Research on the Development and Application of a Deep Learning Model for Effective Management and Response to Harmful Algal Blooms

Abstract

Harmful algal blooms (HABs) caused by harmful cyanobacteria adversely impact the water quality in aquatic ecosystems and burden socioecological systems that are based on water utilization. Currently, Korea uses the Environmental Fluid Dynamics Code-National Institute of Environmental Research (EFDC-NIER) model to predict algae conditions and respond to algal blooms through the HAB alert system. This study aimed to establish an additional deep learning model to effectively respond to algal blooms. The prediction model is based on a deep neural network (DNN), which is a type of artificial neural network widely used for HAB prediction. By applying the synthetic minority over-sampling technique (SMOTE) to resolve the imbalance in the data, the DNN model showed improved performance during validation for predicting the number of cyanobacteria cells.
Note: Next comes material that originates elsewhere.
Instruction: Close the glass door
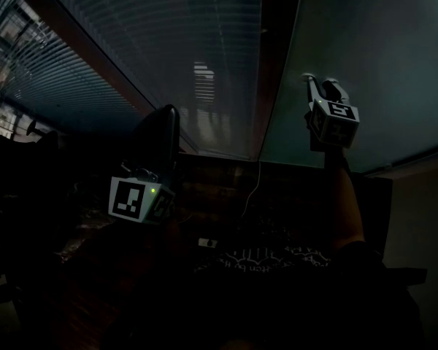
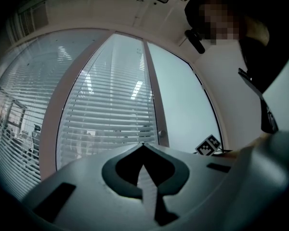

The R-squared increased from 0.7 to 0.78, MAE decreased from 0.7 to 0.6, and RMSE decreased from 0.9 to 0.7, indicating an enhancement in the model’s performance. Furthermore, regarding the HAB alert levels, the R-squared increased from 0.18 to 0.79, MAE decreased from 0.2 to 0.1, and RMSE decreased from 0.3 to 0.2, indicating improved performance as well. According to the results, the constructed data-based model reasonably predicted algae conditions in the summer when algal bloom-induced damage occurs and accurately predicted the HAB alert levels for immediate decision-making. The main objective of this study was to develop a new technology for predicting and managing HABs in river environments, aiming for a sustainable future for the aquatic ecosystem.